Belarusian President Alexander Lukashenko said his country began receiving Russian tactical nuclear weapons, some of which he said were three times more powerful than the atomic bombs the United States dropped on Hiroshima and Nagasaki in 1945.

The deployment is Moscow’s first move of such warheads, less powerful, shorter-range nuclear weapons that could be used on the battlefield, outside of Russia since the fall of the Soviet Union.

“We have missiles and bombs that we have received from Russia,” Lukashenko said in an interview with Russian state television channel Rossiya-1 that was published on the Telegram channel of the Belarusian state news agency Belta.

“The bombs are three times more powerful than the ones dropped on Hiroshima and Nagasaki,” he said, speaking on a road in a forest clearing with military vehicles parked nearby and some sort of military storage facility visible in the background.

Russian President Vladimir Putin said on Friday that Russia, which will retain control of tactical nuclear weapons, will start deploying them in Belarus after special storage facilities are prepared to house them.

The Russian leader announced in March that he had agreed to deploy tactical nuclear weapons in Belarus, pointing to the deployment of such weapons by the United States in a number of European countries over many decades.

The United States has criticized Putin’s decision, but has said it has no intention of changing its own stance on strategic nuclear weapons and has seen no sign that Russia is preparing to use a nuclear weapon.

However, the Russian move is being closely watched by the United States and its allies, as well as by China, which has repeatedly warned against the use of nuclear weapons in the war in Ukraine.

Lukashenko, a close Putin ally, told Russian state television in the interview, which was published late Tuesday, that his country had numerous Soviet-era nuclear storage facilities and had restored five or six of them.

He downplayed the idea that Russian control of the weapons was an impediment to using them quickly if he felt such a move was necessary, saying he and Putin could communicate by phone «at any time.»

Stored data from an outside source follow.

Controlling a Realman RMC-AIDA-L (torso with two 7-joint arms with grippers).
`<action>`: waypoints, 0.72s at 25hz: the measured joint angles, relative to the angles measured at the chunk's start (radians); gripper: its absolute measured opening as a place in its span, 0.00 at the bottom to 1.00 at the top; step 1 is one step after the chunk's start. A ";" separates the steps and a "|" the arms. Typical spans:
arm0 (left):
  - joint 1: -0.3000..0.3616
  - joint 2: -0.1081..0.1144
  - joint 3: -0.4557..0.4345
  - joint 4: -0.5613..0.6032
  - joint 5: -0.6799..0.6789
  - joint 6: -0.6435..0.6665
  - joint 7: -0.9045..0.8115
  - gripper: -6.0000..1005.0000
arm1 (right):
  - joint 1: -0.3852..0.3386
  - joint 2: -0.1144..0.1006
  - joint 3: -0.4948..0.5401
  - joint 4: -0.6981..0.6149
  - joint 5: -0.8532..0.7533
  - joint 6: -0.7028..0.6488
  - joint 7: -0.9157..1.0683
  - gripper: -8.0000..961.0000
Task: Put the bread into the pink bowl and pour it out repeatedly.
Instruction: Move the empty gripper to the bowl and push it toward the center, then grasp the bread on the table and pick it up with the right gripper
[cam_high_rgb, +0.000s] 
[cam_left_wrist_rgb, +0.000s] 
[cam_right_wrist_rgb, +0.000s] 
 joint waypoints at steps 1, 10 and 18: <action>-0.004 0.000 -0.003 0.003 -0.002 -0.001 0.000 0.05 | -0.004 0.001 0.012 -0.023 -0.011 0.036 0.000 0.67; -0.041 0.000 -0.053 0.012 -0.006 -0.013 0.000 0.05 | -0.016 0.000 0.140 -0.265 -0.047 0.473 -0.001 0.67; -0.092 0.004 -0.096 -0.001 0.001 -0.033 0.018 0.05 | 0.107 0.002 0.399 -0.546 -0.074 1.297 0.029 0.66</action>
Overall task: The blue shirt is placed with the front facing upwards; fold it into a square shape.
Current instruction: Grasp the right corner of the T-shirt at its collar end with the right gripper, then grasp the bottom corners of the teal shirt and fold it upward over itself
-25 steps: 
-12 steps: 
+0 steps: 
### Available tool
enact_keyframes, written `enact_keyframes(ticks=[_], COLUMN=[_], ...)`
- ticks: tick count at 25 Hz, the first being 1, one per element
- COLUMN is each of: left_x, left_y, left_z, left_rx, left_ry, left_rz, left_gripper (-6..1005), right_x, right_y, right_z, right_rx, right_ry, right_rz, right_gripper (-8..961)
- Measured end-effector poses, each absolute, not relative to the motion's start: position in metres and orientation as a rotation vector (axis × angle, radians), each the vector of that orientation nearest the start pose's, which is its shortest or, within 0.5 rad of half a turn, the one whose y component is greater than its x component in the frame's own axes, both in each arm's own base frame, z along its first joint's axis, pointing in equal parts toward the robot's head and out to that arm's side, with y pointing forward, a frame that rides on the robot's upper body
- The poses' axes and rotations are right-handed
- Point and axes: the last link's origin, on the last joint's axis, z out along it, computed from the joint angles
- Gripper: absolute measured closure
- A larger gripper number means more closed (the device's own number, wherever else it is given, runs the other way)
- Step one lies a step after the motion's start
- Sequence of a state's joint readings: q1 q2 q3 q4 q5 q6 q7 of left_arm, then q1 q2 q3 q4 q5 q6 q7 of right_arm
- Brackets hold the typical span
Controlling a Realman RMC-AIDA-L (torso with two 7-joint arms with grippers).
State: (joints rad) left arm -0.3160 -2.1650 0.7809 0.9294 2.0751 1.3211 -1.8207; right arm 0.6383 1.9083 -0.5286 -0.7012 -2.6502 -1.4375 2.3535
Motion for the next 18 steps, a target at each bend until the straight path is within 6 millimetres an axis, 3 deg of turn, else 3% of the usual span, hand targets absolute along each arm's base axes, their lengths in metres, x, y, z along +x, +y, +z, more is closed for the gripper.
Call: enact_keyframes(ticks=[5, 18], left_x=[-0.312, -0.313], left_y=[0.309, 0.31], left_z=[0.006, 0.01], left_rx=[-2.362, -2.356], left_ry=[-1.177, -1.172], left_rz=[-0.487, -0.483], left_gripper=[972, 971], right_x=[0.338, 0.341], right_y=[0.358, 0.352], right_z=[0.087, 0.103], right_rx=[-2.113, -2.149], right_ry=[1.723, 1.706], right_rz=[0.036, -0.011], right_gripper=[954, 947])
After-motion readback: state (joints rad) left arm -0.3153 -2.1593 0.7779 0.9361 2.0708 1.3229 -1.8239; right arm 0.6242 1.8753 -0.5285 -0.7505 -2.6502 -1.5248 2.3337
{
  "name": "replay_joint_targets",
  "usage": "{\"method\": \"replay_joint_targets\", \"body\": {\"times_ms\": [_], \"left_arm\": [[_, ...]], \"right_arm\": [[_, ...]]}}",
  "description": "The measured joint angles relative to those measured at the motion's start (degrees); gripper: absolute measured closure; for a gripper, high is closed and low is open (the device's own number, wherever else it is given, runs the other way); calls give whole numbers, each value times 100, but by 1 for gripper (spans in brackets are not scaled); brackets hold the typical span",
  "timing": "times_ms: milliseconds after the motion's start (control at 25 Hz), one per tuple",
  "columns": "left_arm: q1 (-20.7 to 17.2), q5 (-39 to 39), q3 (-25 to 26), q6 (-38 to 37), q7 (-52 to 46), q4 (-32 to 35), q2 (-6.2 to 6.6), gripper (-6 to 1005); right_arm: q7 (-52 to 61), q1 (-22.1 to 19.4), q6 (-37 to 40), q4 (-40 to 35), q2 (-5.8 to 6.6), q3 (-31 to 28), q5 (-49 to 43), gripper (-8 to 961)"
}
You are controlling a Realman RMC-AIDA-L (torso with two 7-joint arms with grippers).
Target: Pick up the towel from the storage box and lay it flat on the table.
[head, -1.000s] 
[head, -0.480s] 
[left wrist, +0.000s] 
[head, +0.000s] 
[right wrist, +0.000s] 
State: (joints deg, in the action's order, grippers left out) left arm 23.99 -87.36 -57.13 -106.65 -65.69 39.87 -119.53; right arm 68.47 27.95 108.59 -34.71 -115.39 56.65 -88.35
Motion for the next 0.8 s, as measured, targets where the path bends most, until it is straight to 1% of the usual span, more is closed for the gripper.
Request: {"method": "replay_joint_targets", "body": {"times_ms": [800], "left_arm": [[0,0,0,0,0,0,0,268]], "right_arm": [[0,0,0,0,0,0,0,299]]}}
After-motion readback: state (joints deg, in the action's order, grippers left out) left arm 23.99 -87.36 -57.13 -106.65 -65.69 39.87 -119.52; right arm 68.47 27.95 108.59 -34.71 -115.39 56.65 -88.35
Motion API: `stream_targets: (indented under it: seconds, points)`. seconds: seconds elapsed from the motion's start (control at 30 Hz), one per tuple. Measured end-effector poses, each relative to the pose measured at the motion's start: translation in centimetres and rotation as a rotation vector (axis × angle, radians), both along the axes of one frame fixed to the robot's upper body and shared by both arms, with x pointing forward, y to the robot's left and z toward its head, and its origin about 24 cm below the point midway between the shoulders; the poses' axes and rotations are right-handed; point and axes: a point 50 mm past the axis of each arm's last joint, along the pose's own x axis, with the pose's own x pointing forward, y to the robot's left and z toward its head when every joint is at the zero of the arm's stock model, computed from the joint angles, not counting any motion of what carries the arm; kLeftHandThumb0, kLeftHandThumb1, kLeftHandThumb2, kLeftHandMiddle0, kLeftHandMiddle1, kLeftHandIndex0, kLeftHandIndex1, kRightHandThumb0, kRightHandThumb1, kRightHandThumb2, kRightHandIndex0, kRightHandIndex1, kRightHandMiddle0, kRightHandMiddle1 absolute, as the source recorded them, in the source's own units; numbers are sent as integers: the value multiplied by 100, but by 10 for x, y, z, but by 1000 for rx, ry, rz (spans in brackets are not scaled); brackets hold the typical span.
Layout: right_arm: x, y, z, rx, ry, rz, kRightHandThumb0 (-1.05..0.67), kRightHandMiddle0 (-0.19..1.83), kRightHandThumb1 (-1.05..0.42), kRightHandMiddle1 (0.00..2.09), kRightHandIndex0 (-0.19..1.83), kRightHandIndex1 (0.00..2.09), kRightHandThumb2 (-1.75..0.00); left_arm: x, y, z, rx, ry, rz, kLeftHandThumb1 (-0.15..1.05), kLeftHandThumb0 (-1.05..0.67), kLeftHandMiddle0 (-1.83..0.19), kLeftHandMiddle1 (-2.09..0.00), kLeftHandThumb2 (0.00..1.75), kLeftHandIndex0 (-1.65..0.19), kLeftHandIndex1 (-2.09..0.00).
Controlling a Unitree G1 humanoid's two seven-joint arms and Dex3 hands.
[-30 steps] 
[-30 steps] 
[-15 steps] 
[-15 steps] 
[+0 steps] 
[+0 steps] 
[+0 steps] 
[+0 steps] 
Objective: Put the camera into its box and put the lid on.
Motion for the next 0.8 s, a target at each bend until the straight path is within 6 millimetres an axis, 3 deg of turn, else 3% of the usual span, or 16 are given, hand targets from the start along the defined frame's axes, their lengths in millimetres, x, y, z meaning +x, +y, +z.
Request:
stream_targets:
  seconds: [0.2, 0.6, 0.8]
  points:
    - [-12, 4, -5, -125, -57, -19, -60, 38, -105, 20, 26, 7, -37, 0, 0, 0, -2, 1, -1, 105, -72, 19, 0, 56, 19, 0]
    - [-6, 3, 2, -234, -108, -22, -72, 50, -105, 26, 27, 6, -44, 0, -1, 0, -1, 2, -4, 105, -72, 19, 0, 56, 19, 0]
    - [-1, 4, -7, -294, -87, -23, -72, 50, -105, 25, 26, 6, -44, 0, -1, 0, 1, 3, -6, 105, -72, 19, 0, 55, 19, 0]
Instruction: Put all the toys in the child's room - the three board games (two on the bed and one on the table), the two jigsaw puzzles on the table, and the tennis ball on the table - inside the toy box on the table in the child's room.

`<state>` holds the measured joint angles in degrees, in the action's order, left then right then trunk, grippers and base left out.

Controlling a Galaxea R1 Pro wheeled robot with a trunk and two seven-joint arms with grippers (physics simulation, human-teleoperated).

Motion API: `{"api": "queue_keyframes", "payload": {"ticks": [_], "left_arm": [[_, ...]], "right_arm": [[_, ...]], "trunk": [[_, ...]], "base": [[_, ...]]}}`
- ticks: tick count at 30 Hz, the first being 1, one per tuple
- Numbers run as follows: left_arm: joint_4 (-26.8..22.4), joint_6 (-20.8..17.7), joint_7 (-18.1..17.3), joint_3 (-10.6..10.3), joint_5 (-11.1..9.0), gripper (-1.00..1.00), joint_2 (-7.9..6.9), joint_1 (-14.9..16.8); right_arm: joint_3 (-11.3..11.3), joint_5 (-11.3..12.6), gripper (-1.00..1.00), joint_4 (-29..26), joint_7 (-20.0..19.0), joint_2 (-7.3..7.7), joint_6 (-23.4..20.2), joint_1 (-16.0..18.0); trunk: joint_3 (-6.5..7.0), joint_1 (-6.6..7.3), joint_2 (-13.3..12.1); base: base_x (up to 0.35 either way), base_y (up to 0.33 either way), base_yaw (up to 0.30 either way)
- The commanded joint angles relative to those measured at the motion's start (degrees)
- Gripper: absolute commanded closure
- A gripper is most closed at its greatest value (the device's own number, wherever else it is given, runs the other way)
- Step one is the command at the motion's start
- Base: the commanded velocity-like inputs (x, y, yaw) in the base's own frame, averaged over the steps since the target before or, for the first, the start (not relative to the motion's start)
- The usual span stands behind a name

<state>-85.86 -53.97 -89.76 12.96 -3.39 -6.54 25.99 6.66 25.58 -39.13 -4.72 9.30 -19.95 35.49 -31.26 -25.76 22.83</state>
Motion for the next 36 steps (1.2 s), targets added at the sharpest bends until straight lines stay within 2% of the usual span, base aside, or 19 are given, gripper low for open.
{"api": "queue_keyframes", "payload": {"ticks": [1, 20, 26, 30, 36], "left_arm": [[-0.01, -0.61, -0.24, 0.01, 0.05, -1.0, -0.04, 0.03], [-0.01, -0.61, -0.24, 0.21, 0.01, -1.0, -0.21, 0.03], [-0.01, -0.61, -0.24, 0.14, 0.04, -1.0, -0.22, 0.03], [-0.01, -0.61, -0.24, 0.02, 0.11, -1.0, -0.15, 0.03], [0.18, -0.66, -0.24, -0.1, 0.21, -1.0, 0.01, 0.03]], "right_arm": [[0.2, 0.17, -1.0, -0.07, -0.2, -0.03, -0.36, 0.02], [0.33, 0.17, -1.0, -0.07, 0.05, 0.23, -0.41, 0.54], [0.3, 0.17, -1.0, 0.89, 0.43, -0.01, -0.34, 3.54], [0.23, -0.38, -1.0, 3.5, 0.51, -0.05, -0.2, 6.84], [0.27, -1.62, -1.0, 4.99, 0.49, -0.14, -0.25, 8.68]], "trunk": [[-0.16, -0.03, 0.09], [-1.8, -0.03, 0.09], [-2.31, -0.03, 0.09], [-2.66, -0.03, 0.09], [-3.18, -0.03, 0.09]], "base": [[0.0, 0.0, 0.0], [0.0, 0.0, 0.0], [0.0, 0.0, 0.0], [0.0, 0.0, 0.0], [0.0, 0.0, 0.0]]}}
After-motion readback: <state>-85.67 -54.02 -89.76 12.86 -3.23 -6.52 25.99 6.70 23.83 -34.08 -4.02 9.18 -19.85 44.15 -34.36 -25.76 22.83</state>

Earlier on Tuesday, he had said separately that Russian tactical nuclear weapons would be physically deployed on the territory of Belarus «in several days» and that it also had the facilities to house longer-range missiles if ever needed.

Lukashenko, who has allowed his country to be used by Russian forces attacking Ukraine as part of what Moscow calls its «special military operation», says the nuclear deployment will act as a deterrent against would-be aggressors.

Belarus borders three NATO member countries: Lithuania, Latvia and Poland.

The 68-year-old former Soviet collective farm boss, who has ruled Belarus since 1994, making him Europe’s longest-serving leader, said he not only asked Putin for weapons, but «demanded» them.

“We have always been a target,” Lukashenko said. «They (the West) have wanted to tear us apart since 2020. No one has fought against a nuclear country so far, a country that has nuclear weapons.»

Lukashenko has repeatedly accused the West of trying to overthrow him after mass protests against his government broke out in 2020 in the wake of a presidential election that the opposition said it had fraudulently won. Lukashenko said he had won fairly, while cracking down on his opponents.